**Problem description:**
Only the lines from the one containing "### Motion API" through the end of the data below should be copied, each exactly as written and with both ends kept.

**Data:**
#####
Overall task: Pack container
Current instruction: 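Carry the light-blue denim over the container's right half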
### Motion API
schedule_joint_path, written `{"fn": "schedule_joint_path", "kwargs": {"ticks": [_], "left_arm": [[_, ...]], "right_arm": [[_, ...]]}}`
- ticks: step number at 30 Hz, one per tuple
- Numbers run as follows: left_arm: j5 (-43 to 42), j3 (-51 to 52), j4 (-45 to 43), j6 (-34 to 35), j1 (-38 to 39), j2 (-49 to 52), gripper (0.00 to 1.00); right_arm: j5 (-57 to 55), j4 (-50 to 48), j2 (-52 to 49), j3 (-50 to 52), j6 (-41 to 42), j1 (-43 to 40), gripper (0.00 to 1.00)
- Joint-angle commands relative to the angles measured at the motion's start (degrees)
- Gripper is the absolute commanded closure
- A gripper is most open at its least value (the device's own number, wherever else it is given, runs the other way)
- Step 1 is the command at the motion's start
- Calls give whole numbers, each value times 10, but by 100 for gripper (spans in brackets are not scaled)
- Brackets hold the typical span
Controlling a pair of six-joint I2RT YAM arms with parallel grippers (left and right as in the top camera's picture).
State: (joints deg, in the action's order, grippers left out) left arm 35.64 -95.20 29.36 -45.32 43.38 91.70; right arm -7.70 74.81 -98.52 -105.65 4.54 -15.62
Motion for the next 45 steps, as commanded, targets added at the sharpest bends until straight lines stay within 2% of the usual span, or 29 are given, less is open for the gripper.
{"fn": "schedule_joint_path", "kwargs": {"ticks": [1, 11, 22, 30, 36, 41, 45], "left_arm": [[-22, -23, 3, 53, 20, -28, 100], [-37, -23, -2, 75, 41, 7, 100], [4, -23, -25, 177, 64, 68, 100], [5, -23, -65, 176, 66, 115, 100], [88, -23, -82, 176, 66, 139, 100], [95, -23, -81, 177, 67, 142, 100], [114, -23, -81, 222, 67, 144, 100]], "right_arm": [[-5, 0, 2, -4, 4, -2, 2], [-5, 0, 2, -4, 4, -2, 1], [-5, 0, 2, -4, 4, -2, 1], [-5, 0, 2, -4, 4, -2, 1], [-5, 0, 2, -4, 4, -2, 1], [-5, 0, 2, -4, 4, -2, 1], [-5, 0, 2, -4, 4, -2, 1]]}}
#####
**Solved exercise:**
### Motion API
schedule_joint_path, written `{"fn": "schedule_joint_path", "kwargs": {"ticks": [_], "left_arm": [[_, ...]], "right_arm": [[_, ...]]}}`
- ticks: step number at 30 Hz, one per tuple
- Numbers run as follows: left_arm: j5 (-43 to 42), j3 (-51 to 52), j4 (-45 to 43), j6 (-34 to 35), j1 (-38 to 39), j2 (-49 to 52), gripper (0.00 to 1.00); right_arm: j5 (-57 to 55), j4 (-50 to 48), j2 (-52 to 49), j3 (-50 to 52), j6 (-41 to 42), j1 (-43 to 40), gripper (0.00 to 1.00)
- Joint-angle commands relative to the angles measured at the motion's start (degrees)
- Gripper is the absolute commanded closure
- A gripper is most open at its least value (the device's own number, wherever else it is given, runs the other way)
- Step 1 is the command at the motion's start
- Calls give whole numbers, each value times 10, but by 100 for gripper (spans in brackets are not scaled)
- Brackets hold the typical span
Controlling a pair of six-joint I2RT YAM arms with parallel grippers (left and right as in the top camera's picture).
State: (joints deg, in the action's order, grippers left out) left arm 35.64 -95.20 29.36 -45.32 43.38 91.70; right arm -7.70 74.81 -98.52 -105.65 4.54 -15.62
Motion for the next 45 steps, as commanded, targets added at the sharpest bends until straight lines stay within 2% of the usual span, or 29 are given, less is open for the gripper.
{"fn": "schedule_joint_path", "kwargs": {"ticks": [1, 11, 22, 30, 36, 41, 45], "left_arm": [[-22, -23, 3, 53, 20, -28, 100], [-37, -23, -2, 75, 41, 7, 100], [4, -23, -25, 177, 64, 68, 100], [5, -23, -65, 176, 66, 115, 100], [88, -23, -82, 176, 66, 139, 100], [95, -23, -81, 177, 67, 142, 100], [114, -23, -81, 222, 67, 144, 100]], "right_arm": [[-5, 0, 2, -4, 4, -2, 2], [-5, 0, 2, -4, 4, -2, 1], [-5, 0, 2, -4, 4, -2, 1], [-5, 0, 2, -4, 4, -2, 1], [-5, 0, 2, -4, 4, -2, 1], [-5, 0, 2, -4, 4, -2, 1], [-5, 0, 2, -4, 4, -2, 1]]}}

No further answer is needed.